Conquering the high hold of Faeraven would not appease Freaer’s blood lust. A stronghold could fall and be rebuilt, as Freaer himself had proven at Pilaer. Ah, but a heart, once silenced, would never beat again. While the Lof Shraen of Faeraven and the daughter he’d named his heir remained alive, Freaer would not rest.

Elcon and Mara had been among those who’d escaped with him from Torindan. If he had anything to say in the matter, they would yet avoid capture. Surviving a clash with two of Freaer’s finest seemed unlikely, but Kai could delay the assassins.
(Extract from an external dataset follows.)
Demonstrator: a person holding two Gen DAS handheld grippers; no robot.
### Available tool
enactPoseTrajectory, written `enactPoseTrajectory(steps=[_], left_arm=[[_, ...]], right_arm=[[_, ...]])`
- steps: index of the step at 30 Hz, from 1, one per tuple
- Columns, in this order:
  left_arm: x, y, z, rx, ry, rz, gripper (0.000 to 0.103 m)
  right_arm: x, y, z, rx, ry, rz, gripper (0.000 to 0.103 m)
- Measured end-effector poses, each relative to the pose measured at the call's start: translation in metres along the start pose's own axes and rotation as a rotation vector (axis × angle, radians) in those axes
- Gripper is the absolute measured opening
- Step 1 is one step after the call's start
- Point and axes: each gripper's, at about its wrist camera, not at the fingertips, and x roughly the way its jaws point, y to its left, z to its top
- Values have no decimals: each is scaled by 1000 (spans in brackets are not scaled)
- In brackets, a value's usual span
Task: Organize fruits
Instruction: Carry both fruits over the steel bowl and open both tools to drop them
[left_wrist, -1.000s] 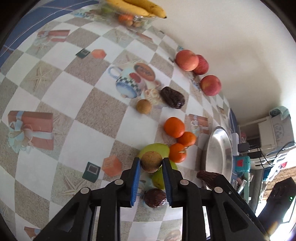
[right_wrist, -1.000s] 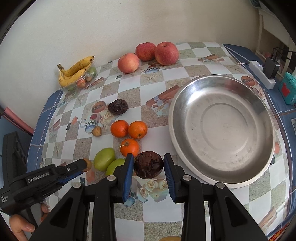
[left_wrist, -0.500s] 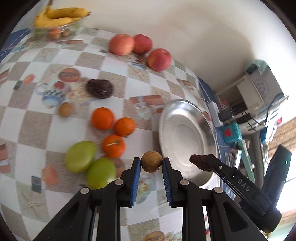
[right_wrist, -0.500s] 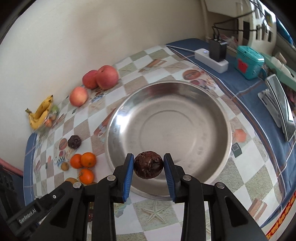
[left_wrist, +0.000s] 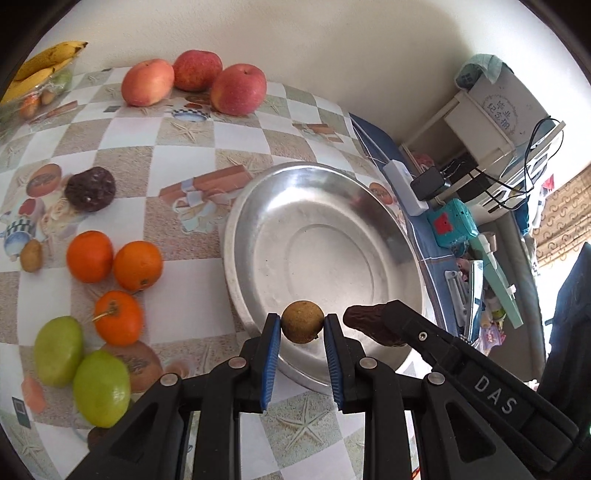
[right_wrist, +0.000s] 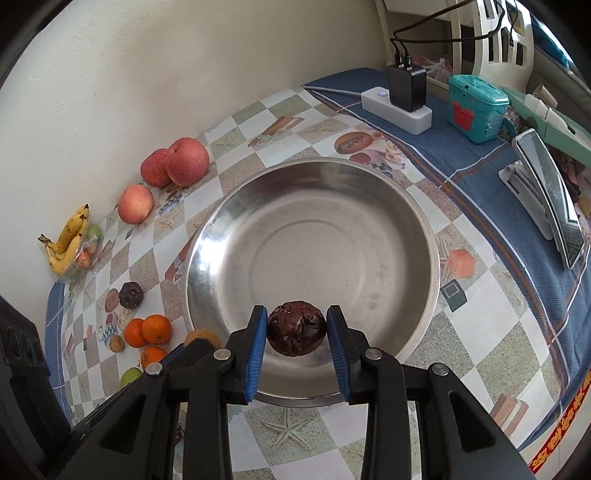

The giant raptor birds flapped their ragged wings and snapped the air with pointed beaks in a display of ferocity. Sunlight gleamed along their rider’s swords, no doubt honed to wicked sharpness.

Kai’s skin crawled. Garbed in the red of Freaer’s elite assassins, the welke riders glared at him across the intervening distance, a space closing with alarming speed.

Kai touched the reins against his wingabeast’s neck, all it took to tilt Flecht sideways and away. The wind snatched at Kai’s breath, and he turned his face to breathe. Silver wings fanned around him and stroked downward. The wingabeast leveled in flight.

Bloodcurdling shrieks rent the air, the welkes’ hunting cry.

Kai’s heart raced, and he looked back. Both riders were following, one pulling ahead of the other. Flecht’s course carried them above the forest that stretched across Elder lands to the sea. He guided Flecht lower, ready to duck beneath the tree canopy. Tiny, flitling birds darted through kaba leaves so thick they left no gap. If he tried to break through the screen of leaves and branches here, Flecht’s feathers would shred. Only one choice remained.

He drew his sword and turned to meet the attack. The hiss of flight feathers reached him along with the stench of the assassin’s sweat. Flecht shuddered but held. Metal grated against metal with jarring force. The assassin grunted and fell back.

His arm numbed by the blow, Kai retreated.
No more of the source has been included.